He Whare Āhuru He Oranga Tāngata – The Māori Housing Strategy was released in 2014. It approaches Māori housing from two perspectives: improving housing outcomes for Māori and their whānau, and growing the Māori housing sector. He Whare Āhuru identifies six directions to improve housing outcomes for Māori.
About the strategy
He Whare Āhuru He Oranga Tāngata sets out 2 major outcomes, and 6 directions to improve Māori housing over the period 2014 to 2025.
Strategy outcomes and directions
The 2 major outcomes of the Strategy are:
- improving housing for Māori and their whānau
- increasing housing choices for Māori by growing the Māori housing sector.
The first 3 directions set out the opportunities open to Māori and their whānau to improve their housing situation.
The remaining 3 directions set out the opportunities for Māori organisations to create more housing choices for Māori.
Outcome 1 — Improving housing for Māori and their whānau
These directions set out the opportunities open to Māori and their whānau to improve their housing situation.
Direction 1 — Ensure the most vulnerable Māori have secure tenure, and access to safe, quality housing with integrated support services.
This direction focuses on those who are most seriously disadvantaged in terms of housing because they struggle to maintain stable tenure or because of their complex needs.
The Action Areas relate to tenancy education and support, the integration of tenancy management into wrap-around services, and the development of new housing options based on Māori values.
Direction 2 — Improve the quality of housing for Māori communities
This direction discusses the links between housing and health and safety. It describes the government programmes available to improve the quality of housing including:
- increasing insulation, and
- improving housing conditions related to the high incidence of rheumatic fever.
It also describes the assistance available to home owners to make essential repairs to their houses.
Direction 3 — Support Māori and their whanau to transition to preferred housing choices
This direction focuses on the opportunities available to Māori to make choices about the type of housing they live in. These include the support available to Kāinga Ora – Homes and Communities tenants to move to alternative accommodation and how to prepare for home ownership.
Government assistance available for home ownership through mainstream programmes and those targeted at Māori is set out in He Whare Āhuru.
Outcome 2 — Increasing housing choices by growing the Māori housing sector
These directions set out the opportunities for Māori organisations to create more housing choices for Māori.
Direction 4— Increase the amount of social housing provided by Māori organisations
This direction sets out the opportunity for Māori organisations to become registered as community housing providers and receive tenants attracting income related rent, if they contract with the Ministry of Social Development.
Community housing providers also have the opportunity to partner with iwi, land trusts or other land-holding Māori organisations that want social housing on their land but do not want to become landlords.
Direction 5 — Increase housing on Māori owned land
Developing housing on Māori land has special value for many Māori. However, there are numerous barriers to building housing on Māori land including planning restrictions.
This direction highlights the recommendations made in a 2011 report from the Controller and Auditor General, Government Planning and Support for Housing on Māori land.

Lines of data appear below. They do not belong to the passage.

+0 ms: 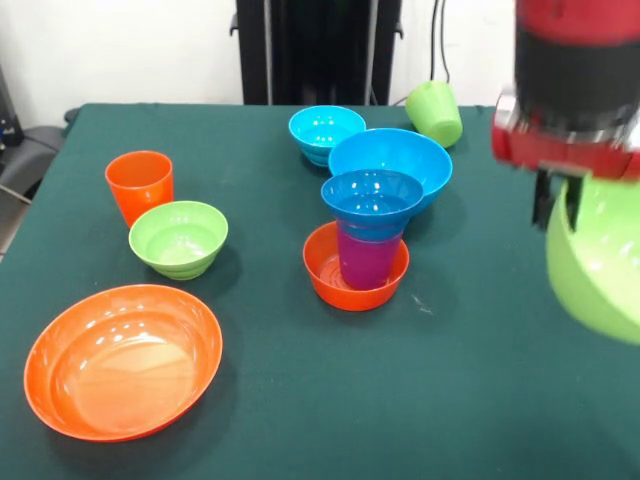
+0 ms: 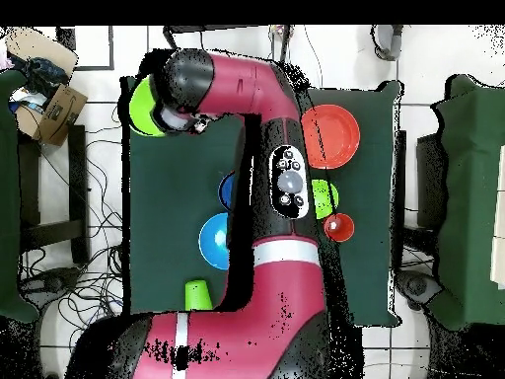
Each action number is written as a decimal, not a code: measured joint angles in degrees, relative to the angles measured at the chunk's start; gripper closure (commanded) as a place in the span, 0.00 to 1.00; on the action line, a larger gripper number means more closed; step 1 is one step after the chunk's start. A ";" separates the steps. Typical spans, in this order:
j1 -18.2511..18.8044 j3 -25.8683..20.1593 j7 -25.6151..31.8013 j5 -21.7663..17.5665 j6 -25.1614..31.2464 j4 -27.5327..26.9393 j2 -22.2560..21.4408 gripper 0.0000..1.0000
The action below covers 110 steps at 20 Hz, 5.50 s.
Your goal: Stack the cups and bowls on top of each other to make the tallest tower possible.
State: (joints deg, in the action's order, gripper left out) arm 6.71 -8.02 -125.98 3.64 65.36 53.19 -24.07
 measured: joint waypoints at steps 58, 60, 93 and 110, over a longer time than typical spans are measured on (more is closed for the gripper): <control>18.77 -2.65 7.70 -9.55 -9.42 27.60 -32.67 1.00; 19.36 -3.44 7.70 -10.56 -10.34 28.20 -32.18 1.00; 22.60 -12.05 7.70 -14.81 -15.78 34.17 -24.86 1.00; 26.18 -16.94 7.70 -15.46 -15.84 39.47 -23.58 1.00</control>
State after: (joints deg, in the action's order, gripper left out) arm 32.89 -24.96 -118.28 -11.82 49.53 92.65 -47.65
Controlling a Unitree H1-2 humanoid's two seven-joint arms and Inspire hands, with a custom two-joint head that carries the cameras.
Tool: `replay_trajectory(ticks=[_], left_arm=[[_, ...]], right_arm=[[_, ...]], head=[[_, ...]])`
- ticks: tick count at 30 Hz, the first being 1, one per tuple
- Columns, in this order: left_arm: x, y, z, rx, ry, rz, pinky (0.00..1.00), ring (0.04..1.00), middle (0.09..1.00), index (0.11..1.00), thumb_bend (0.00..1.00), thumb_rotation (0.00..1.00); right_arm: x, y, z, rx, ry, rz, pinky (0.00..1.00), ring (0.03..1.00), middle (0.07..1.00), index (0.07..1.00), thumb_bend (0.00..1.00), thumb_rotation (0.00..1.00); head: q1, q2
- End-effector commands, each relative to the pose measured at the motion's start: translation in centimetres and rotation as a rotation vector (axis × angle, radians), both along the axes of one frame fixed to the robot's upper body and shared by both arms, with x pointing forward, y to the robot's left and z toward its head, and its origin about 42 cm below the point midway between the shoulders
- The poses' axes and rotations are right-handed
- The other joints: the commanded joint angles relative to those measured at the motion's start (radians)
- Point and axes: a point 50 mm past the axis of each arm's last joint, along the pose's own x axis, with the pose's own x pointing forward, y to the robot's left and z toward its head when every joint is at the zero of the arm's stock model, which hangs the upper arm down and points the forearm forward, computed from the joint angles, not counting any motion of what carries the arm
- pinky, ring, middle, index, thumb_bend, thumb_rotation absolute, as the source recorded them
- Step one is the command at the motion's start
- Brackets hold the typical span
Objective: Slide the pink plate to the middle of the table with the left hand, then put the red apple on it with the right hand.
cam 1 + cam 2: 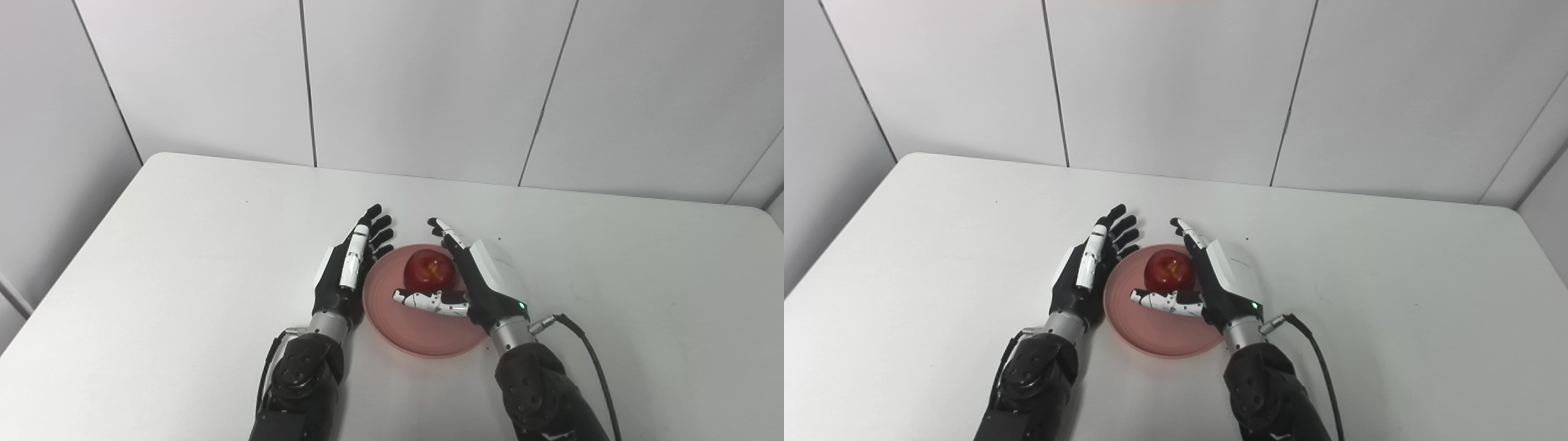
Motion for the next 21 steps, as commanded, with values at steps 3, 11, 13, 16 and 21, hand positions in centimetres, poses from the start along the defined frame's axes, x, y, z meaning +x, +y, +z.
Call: replay_trajectory(ticks=[3, 11, 13, 16, 21], left_arm=[[-0.1, -0.1, -0.3, -0.016, 0.02, -0.01, 0.92, 0.919, 0.925, 0.914, 0.37, 1.0], [0.0, -0.4, 0.2, -0.028, 0.038, -0.001, 0.91, 0.92, 0.922, 0.906, 0.35, 1.0], [0.0, -0.4, 0.1, -0.033, 0.038, -0.001, 0.9, 0.922, 0.92, 0.908, 0.34, 1.0], [0.0, -0.3, 0.0, -0.044, 0.038, 0.002, 0.9, 0.918, 0.917, 0.901, 0.35, 1.0], [0.0, -0.2, -0.2, -0.035, 0.035, 0.007, 0.89, 0.91, 0.917, 0.896, 0.36, 1.0]], right_arm=[[0.1, 0.0, 2.8, 0.044, -0.128, 0.022, 0.81, 0.885, 0.913, 0.937, 1.0, 0.65], [-0.8, -1.2, 5.4, 0.136, -0.213, 0.021, 0.8, 0.884, 0.93, 0.958, 1.0, 0.7], [-1.0, -1.5, 5.9, 0.172, -0.223, 0.024, 0.81, 0.891, 0.933, 0.958, 1.0, 0.69], [-1.2, -2.3, 6.6, 0.237, -0.249, 0.026, 0.81, 0.893, 0.931, 0.953, 1.0, 0.68], [-1.2, -3.9, 7.0, 0.271, -0.27, -0.027, 0.84, 0.911, 0.936, 0.953, 1.0, 0.74]], head=[[0.0, -0.002], [-0.001, -0.004], [-0.001, -0.005], [-0.002, -0.005], [-0.011, -0.006]])
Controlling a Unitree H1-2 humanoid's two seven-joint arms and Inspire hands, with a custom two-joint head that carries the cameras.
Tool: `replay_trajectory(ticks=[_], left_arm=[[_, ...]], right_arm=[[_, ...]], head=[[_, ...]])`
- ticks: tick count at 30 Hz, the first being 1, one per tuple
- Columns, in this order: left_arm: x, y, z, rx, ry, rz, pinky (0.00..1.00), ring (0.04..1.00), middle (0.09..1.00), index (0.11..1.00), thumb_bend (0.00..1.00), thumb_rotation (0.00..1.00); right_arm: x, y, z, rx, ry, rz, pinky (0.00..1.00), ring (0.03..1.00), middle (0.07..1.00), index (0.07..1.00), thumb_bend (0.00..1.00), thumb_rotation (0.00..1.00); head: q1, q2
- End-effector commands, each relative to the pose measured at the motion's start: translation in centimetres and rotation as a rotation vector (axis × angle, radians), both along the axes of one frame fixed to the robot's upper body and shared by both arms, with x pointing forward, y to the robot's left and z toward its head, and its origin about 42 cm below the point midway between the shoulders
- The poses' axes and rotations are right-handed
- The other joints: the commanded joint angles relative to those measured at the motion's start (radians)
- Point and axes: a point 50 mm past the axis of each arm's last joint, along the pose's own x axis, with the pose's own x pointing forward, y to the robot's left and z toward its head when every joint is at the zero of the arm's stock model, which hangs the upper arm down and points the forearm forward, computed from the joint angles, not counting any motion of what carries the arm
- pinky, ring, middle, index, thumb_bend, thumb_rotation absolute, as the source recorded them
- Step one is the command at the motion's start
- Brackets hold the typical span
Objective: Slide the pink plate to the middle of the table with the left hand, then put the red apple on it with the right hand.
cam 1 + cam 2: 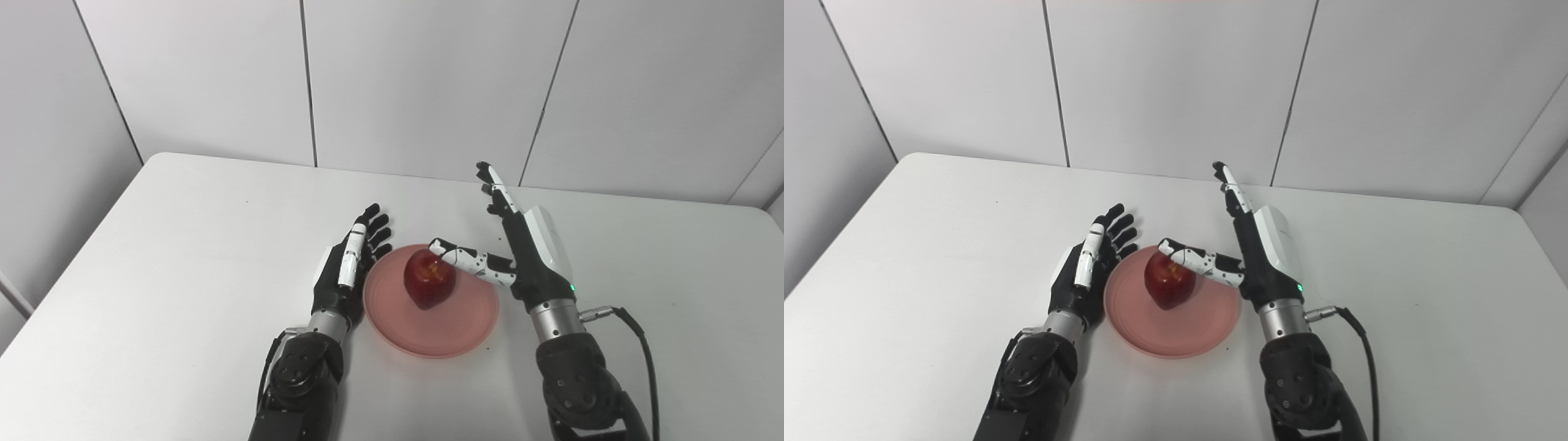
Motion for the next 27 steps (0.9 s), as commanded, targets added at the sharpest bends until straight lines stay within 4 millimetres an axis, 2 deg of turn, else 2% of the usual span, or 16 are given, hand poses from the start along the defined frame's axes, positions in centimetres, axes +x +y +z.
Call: replay_trajectory(ticks=[1, 3, 6, 9, 15, 19, 27], left_arm=[[0.0, -0.2, -0.3, 0.001, 0.018, 0.003, 0.89, 0.909, 0.917, 0.899, 0.37, 1.0], [-0.1, -0.1, -0.4, 0.005, 0.017, 0.002, 0.9, 0.91, 0.918, 0.902, 0.37, 1.0], [-0.2, -0.1, -0.4, 0.007, 0.014, 0.002, 0.9, 0.909, 0.914, 0.903, 0.37, 1.0], [-0.3, 0.0, -0.3, 0.007, 0.012, 0.004, 0.9, 0.906, 0.912, 0.9, 0.37, 1.0], [-0.4, 0.1, -0.1, 0.011, 0.006, 0.0, 0.91, 0.911, 0.918, 0.905, 0.38, 1.0], [-0.4, 0.2, -0.1, 0.011, 0.005, 0.003, 0.9, 0.911, 0.918, 0.9, 0.38, 1.0], [-0.5, 0.4, -0.1, 0.007, -0.001, -0.001, 0.9, 0.913, 0.922, 0.901, 0.38, 1.0]], right_arm=[[0.0, -0.7, 1.8, 0.027, -0.097, -0.014, 0.84, 0.911, 0.934, 0.953, 1.0, 0.77], [0.2, -1.6, 1.5, 0.031, -0.088, -0.055, 0.84, 0.911, 0.932, 0.953, 1.0, 0.79], [0.2, -2.7, 1.2, 0.03, -0.081, -0.099, 0.83, 0.901, 0.922, 0.949, 1.0, 0.93], [0.1, -4.3, 0.4, 0.067, -0.071, -0.142, 0.85, 0.914, 0.939, 0.962, 0.99, 0.99], [-0.6, -6.0, -0.9, 0.169, -0.034, -0.175, 0.86, 0.93, 0.959, 0.971, 0.98, 1.0], [-1.2, -6.3, -2.0, 0.257, -0.012, -0.139, 0.85, 0.931, 0.962, 0.974, 0.91, 1.0], [-1.9, -6.1, -4.6, 0.469, 0.109, -0.097, 0.98, 0.991, 0.993, 0.999, 0.87, 1.0]], head=[[0.001, -0.001], [0.002, -0.001], [0.003, 0.0], [0.002, 0.004], [0.002, 0.004], [0.004, 0.006], [0.0, 0.003]])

These recommendations focus on a coordinated approach by local authorities and central government to make it easier to build on Māori land.
This direction also recognises that significant growth in housing development led by Māori will depend on their ability to access not only government funding but also private sector capital.
Direction 6 — Increase large scale housing developments involving Māori organisations
This direction sets out the opportunities for Māori organisations to be more involved in large scale developments for social and affordable housing.
These large scale projects, and new construction in provincial and rural areas, could provide opportunities for Māori to further develop their building and trade skills.